Print the listing in full, exactly as it stands.

○ ○ ○ ○ ○

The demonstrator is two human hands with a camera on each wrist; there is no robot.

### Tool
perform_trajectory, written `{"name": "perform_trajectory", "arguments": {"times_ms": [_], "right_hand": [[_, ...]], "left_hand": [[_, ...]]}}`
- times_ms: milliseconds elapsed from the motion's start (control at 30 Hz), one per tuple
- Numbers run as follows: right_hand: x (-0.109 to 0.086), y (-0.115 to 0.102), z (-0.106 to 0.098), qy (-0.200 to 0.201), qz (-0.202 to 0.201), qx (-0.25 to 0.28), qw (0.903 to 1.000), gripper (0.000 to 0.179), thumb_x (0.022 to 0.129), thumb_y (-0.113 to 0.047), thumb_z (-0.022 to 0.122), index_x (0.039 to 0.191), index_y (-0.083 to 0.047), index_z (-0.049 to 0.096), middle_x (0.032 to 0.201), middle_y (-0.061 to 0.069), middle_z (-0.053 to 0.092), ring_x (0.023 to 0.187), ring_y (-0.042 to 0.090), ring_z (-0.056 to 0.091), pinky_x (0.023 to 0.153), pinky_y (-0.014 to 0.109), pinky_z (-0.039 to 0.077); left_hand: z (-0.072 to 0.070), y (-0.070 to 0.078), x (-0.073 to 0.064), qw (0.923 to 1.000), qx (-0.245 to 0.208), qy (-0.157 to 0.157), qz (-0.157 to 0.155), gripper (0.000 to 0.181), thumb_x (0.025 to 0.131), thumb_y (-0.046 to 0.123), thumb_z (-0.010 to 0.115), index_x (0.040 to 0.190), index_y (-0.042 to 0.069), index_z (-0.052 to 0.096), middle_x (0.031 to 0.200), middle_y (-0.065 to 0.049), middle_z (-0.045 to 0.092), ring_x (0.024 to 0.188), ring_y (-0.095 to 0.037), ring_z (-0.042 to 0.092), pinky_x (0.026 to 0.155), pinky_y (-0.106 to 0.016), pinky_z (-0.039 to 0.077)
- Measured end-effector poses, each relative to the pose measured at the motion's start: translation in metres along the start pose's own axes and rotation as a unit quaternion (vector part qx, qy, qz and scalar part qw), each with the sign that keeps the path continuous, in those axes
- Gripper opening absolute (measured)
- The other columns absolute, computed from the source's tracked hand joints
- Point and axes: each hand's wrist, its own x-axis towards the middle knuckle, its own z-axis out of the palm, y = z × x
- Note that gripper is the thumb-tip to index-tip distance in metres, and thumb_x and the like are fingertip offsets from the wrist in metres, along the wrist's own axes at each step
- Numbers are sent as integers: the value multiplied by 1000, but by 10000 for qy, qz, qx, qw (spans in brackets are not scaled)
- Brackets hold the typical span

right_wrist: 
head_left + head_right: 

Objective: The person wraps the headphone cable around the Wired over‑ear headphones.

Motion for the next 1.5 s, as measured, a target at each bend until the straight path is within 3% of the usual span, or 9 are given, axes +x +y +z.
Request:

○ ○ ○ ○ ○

▶ Response to the exercise
The demonstrator is two human hands with a camera on each wrist; there is no robot.

### Tool
perform_trajectory, written `{"name": "perform_trajectory", "arguments": {"times_ms": [_], "right_hand": [[_, ...]], "left_hand": [[_, ...]]}}`
- times_ms: milliseconds elapsed from the motion's start (control at 30 Hz), one per tuple
- Numbers run as follows: right_hand: x (-0.109 to 0.086), y (-0.115 to 0.102), z (-0.106 to 0.098), qy (-0.200 to 0.201), qz (-0.202 to 0.201), qx (-0.25 to 0.28), qw (0.903 to 1.000), gripper (0.000 to 0.179), thumb_x (0.022 to 0.129), thumb_y (-0.113 to 0.047), thumb_z (-0.022 to 0.122), index_x (0.039 to 0.191), index_y (-0.083 to 0.047), index_z (-0.049 to 0.096), middle_x (0.032 to 0.201), middle_y (-0.061 to 0.069), middle_z (-0.053 to 0.092), ring_x (0.023 to 0.187), ring_y (-0.042 to 0.090), ring_z (-0.056 to 0.091), pinky_x (0.023 to 0.153), pinky_y (-0.014 to 0.109), pinky_z (-0.039 to 0.077); left_hand: z (-0.072 to 0.070), y (-0.070 to 0.078), x (-0.073 to 0.064), qw (0.923 to 1.000), qx (-0.245 to 0.208), qy (-0.157 to 0.157), qz (-0.157 to 0.155), gripper (0.000 to 0.181), thumb_x (0.025 to 0.131), thumb_y (-0.046 to 0.123), thumb_z (-0.010 to 0.115), index_x (0.040 to 0.190), index_y (-0.042 to 0.069), index_z (-0.052 to 0.096), middle_x (0.031 to 0.200), middle_y (-0.065 to 0.049), middle_z (-0.045 to 0.092), ring_x (0.024 to 0.188), ring_y (-0.095 to 0.037), ring_z (-0.042 to 0.092), pinky_x (0.026 to 0.155), pinky_y (-0.106 to 0.016), pinky_z (-0.039 to 0.077)
- Measured end-effector poses, each relative to the pose measured at the motion's start: translation in metres along the start pose's own axes and rotation as a unit quaternion (vector part qx, qy, qz and scalar part qw), each with the sign that keeps the path continuous, in those axes
- Gripper opening absolute (measured)
- The other columns absolute, computed from the source's tracked hand joints
- Point and axes: each hand's wrist, its own x-axis towards the middle knuckle, its own z-axis out of the palm, y = z × x
- Note that gripper is the thumb-tip to index-tip distance in metres, and thumb_x and the like are fingertip offsets from the wrist in metres, along the wrist's own axes at each step
- Numbers are sent as integers: the value multiplied by 1000, but by 10000 for qy, qz, qx, qw (spans in brackets are not scaled)
- Brackets hold the typical span

right_wrist: 
head_left + head_right: 

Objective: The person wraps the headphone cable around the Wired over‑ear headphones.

Motion for the next 1.5 s, as measured, a target at each bend until the straight path is within 3% of the usual span, or 9 are given, axes +x +y +z.
Request:

This exercise is done.